Mkay, a few extra bits of information, as I'm more awake now.

Location wise, there's a Fry's around here that's pretty popular, I'm thinking somewhere close to it as most of the employees and many of the customers would be interested I imagine.
I planned on having vending machines and such, as serving anything myself requires a lot of extra red tape shit. If needed though, I'm sure I could go through it. The freestyle machines look awesome, I'd love to get ahold of one of those.

I also planned on having a small section in the back to build computers for people, along with a laser engraver (they're way cheaper than I thought), a small mill, machine lathe, and some other basic tools for custom parts that would mostly be sold online, along with laser engraving stuff. I know custom water blocks and such are easy to make, in demand, and have a good profit margin, and engraving names/logos/etc on electronics could be a big profit turner. (Custom iPads and such I bet would be a big deal)

Past that, Emo, what are some things the places you worked for did right and wrong?

What would be a good color scheme for something like this? And would hard floors or industrial carpet be better?
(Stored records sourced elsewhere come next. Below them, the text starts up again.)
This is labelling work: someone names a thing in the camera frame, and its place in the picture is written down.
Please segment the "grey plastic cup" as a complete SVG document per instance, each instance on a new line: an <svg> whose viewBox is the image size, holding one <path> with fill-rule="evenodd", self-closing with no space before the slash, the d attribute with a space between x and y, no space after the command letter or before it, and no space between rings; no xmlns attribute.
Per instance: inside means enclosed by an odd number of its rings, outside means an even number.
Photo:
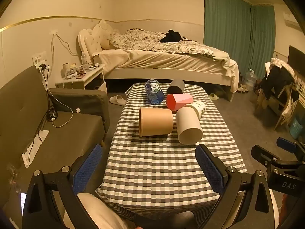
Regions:
<svg viewBox="0 0 305 229"><path fill-rule="evenodd" d="M182 79L173 79L168 87L166 94L183 94L185 83Z"/></svg>

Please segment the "white printed paper cup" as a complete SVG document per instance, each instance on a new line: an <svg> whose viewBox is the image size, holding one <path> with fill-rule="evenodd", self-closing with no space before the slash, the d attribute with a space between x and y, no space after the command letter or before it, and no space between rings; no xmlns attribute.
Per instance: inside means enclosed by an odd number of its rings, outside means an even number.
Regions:
<svg viewBox="0 0 305 229"><path fill-rule="evenodd" d="M187 104L186 107L192 108L195 111L198 119L200 119L206 111L206 105L203 101L192 102Z"/></svg>

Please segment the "brown paper cup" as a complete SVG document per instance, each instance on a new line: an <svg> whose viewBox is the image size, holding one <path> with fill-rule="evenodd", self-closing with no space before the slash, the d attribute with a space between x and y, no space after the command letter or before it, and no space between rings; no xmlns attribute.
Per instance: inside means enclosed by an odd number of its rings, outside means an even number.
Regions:
<svg viewBox="0 0 305 229"><path fill-rule="evenodd" d="M167 135L173 131L173 113L169 109L139 109L139 136Z"/></svg>

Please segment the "blue plastic basket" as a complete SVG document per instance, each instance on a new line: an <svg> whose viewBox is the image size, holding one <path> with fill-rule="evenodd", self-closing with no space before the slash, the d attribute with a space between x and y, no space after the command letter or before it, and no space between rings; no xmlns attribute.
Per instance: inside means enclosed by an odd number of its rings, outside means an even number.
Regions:
<svg viewBox="0 0 305 229"><path fill-rule="evenodd" d="M297 139L302 133L303 125L299 123L297 118L294 118L290 126L289 132L294 139Z"/></svg>

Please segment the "chair piled with clothes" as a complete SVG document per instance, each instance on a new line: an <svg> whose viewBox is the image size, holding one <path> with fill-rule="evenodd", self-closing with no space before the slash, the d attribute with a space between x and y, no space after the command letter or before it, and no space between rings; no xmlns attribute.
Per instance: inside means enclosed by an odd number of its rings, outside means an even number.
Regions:
<svg viewBox="0 0 305 229"><path fill-rule="evenodd" d="M265 63L266 74L259 84L257 106L270 107L279 117L275 128L289 123L299 100L297 76L283 60L273 57Z"/></svg>

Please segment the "white pillow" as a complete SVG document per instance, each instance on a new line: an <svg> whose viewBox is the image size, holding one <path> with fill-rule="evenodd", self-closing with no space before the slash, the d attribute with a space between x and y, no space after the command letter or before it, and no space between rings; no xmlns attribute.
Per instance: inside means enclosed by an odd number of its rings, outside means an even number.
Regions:
<svg viewBox="0 0 305 229"><path fill-rule="evenodd" d="M94 195L79 193L77 196L98 228L136 228L133 222L122 219Z"/></svg>

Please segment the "large clear water jug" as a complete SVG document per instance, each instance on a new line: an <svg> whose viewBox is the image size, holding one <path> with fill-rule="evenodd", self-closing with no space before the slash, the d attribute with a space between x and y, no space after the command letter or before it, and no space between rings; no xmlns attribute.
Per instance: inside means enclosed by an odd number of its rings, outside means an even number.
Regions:
<svg viewBox="0 0 305 229"><path fill-rule="evenodd" d="M246 73L245 77L245 86L248 91L252 91L254 88L254 85L256 83L257 77L253 69L250 69Z"/></svg>

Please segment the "grey white checkered tablecloth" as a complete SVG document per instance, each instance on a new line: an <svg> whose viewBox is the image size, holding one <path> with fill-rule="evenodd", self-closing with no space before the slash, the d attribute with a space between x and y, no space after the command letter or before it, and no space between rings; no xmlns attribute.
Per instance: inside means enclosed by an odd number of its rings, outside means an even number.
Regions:
<svg viewBox="0 0 305 229"><path fill-rule="evenodd" d="M167 136L139 136L139 109L149 106L144 83L132 85L126 96L98 197L124 218L150 219L217 200L196 161L195 147L180 144L176 130Z"/></svg>

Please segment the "dark grey sofa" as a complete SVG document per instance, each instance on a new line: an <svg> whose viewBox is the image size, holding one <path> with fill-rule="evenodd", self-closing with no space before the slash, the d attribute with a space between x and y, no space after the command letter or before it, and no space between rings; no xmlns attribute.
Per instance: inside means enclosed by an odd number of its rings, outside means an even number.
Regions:
<svg viewBox="0 0 305 229"><path fill-rule="evenodd" d="M45 88L29 67L1 88L1 211L22 220L20 194L35 170L44 173L71 165L101 144L109 129L108 97L101 90ZM49 130L26 169L22 154L40 130Z"/></svg>

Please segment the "black television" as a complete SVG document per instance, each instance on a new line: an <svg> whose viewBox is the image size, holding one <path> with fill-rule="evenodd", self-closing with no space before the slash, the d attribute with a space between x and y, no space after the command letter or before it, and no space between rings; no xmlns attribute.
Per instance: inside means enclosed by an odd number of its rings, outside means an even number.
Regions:
<svg viewBox="0 0 305 229"><path fill-rule="evenodd" d="M288 61L287 63L295 70L298 74L304 77L305 75L305 54L296 49L293 46L289 47Z"/></svg>

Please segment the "red pink box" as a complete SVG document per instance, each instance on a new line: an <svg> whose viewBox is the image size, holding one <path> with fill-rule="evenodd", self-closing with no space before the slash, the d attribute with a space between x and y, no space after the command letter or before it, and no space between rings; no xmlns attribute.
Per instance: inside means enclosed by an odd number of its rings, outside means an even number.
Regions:
<svg viewBox="0 0 305 229"><path fill-rule="evenodd" d="M166 96L166 106L173 112L192 102L193 97L190 94L168 94Z"/></svg>

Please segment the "blue water bottle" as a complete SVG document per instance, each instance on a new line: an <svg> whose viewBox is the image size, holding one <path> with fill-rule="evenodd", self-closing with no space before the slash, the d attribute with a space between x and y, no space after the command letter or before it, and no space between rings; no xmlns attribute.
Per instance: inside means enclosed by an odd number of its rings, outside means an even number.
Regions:
<svg viewBox="0 0 305 229"><path fill-rule="evenodd" d="M164 93L161 89L160 83L157 80L148 80L145 83L145 92L147 99L151 104L157 105L163 102Z"/></svg>

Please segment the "green curtain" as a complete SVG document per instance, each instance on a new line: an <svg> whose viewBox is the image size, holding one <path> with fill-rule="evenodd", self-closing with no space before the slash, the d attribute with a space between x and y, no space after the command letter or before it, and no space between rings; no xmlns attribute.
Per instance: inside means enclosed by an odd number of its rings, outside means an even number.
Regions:
<svg viewBox="0 0 305 229"><path fill-rule="evenodd" d="M259 79L275 49L275 10L243 0L204 0L204 44L225 51L245 76Z"/></svg>

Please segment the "white air conditioner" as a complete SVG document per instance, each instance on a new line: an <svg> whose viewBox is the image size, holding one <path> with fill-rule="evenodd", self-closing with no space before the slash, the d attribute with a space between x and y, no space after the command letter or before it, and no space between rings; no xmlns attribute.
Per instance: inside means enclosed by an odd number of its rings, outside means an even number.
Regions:
<svg viewBox="0 0 305 229"><path fill-rule="evenodd" d="M287 26L292 27L296 30L301 30L297 20L291 13L283 12L283 18L284 18L284 22Z"/></svg>

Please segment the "white slipper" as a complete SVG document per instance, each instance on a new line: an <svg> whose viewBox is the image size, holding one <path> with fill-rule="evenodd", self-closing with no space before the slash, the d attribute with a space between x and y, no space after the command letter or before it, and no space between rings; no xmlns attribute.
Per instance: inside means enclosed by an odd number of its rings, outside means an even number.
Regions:
<svg viewBox="0 0 305 229"><path fill-rule="evenodd" d="M125 106L126 100L121 95L115 95L109 98L109 102L118 106Z"/></svg>

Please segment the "white bedside table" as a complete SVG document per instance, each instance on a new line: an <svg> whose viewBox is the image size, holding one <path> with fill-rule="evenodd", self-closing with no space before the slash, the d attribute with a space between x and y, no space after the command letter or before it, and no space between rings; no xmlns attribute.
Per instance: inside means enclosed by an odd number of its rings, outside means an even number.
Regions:
<svg viewBox="0 0 305 229"><path fill-rule="evenodd" d="M71 79L63 79L55 84L56 88L72 88L78 90L101 90L107 91L107 85L103 74L103 65L88 71L82 76Z"/></svg>

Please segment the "black clothing on bed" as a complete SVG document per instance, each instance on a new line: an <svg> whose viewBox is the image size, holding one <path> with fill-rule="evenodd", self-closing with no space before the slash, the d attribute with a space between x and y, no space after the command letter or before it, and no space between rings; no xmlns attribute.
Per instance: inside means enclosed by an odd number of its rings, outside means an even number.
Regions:
<svg viewBox="0 0 305 229"><path fill-rule="evenodd" d="M169 30L165 37L163 37L160 42L167 43L167 42L179 42L182 40L182 37L179 32Z"/></svg>

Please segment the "clear plastic bottle on nightstand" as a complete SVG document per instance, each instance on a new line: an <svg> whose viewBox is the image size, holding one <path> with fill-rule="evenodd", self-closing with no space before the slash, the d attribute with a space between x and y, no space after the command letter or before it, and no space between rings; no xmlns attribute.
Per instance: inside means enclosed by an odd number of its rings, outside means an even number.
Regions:
<svg viewBox="0 0 305 229"><path fill-rule="evenodd" d="M85 52L82 53L81 62L84 72L87 73L89 71L89 60Z"/></svg>

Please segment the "bed with beige sheet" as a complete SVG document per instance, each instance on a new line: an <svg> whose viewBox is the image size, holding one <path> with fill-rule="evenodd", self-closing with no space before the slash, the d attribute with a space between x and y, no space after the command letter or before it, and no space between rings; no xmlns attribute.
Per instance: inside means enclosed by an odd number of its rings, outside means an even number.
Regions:
<svg viewBox="0 0 305 229"><path fill-rule="evenodd" d="M216 57L143 50L123 50L112 46L103 50L101 60L107 79L182 79L227 87L229 100L237 91L238 65L227 52L209 47Z"/></svg>

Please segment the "floral patterned duvet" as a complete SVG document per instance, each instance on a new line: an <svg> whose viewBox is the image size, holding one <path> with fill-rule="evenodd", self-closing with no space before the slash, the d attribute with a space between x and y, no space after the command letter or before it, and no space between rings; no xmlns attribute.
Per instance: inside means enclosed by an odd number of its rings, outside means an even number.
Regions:
<svg viewBox="0 0 305 229"><path fill-rule="evenodd" d="M197 54L209 58L216 57L209 47L183 36L181 36L182 40L179 42L160 42L165 35L165 33L133 28L127 30L124 34L114 31L111 35L110 43L112 46L123 50Z"/></svg>

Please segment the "white tufted headboard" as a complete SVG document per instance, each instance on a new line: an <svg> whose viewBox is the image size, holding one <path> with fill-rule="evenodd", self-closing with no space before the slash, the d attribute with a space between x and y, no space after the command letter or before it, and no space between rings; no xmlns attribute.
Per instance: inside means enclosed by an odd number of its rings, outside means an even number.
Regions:
<svg viewBox="0 0 305 229"><path fill-rule="evenodd" d="M113 32L113 28L105 20L100 20L93 29L83 29L79 32L79 47L89 63L102 64L102 51L113 48L110 44Z"/></svg>

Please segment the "wall power strip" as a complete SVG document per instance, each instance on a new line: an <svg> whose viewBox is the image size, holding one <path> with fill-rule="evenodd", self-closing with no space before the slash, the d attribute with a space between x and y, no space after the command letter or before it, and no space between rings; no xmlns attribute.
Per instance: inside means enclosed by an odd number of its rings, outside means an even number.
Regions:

Hardware wise, I'm thinking of starting off with a 24 or 48 port switch box for the hard wired computers. This should give me room to expand, and room for people to bring their own computers during a LAN party. I imagine gaming tournaments would also be a pretty good income source overall, both from food, entry fees, possible advertising, etc. What sort of internet speed would I need for say 10 starting computers? I believe the standard business package around here is 50mb/s, and I right in assuming that would be enough?

The computers themselves would be a big cost. I know it's going to be a year or so before this gets set up, so there should be a new line of GPU's out by then, but I'm thinking something in the $150-$170 range will normally play modern games at medium-high settings. As far as games go, does valve do anything special for places like this through steam?

On the software side, what are some good network monitoring tools? Antivirus wise, I use a combination of of AVG and Malwarebytes at work that seems to work well for people who aren't actively trying to break things. Would that be good for something like this, or would something more heavy duty be needed?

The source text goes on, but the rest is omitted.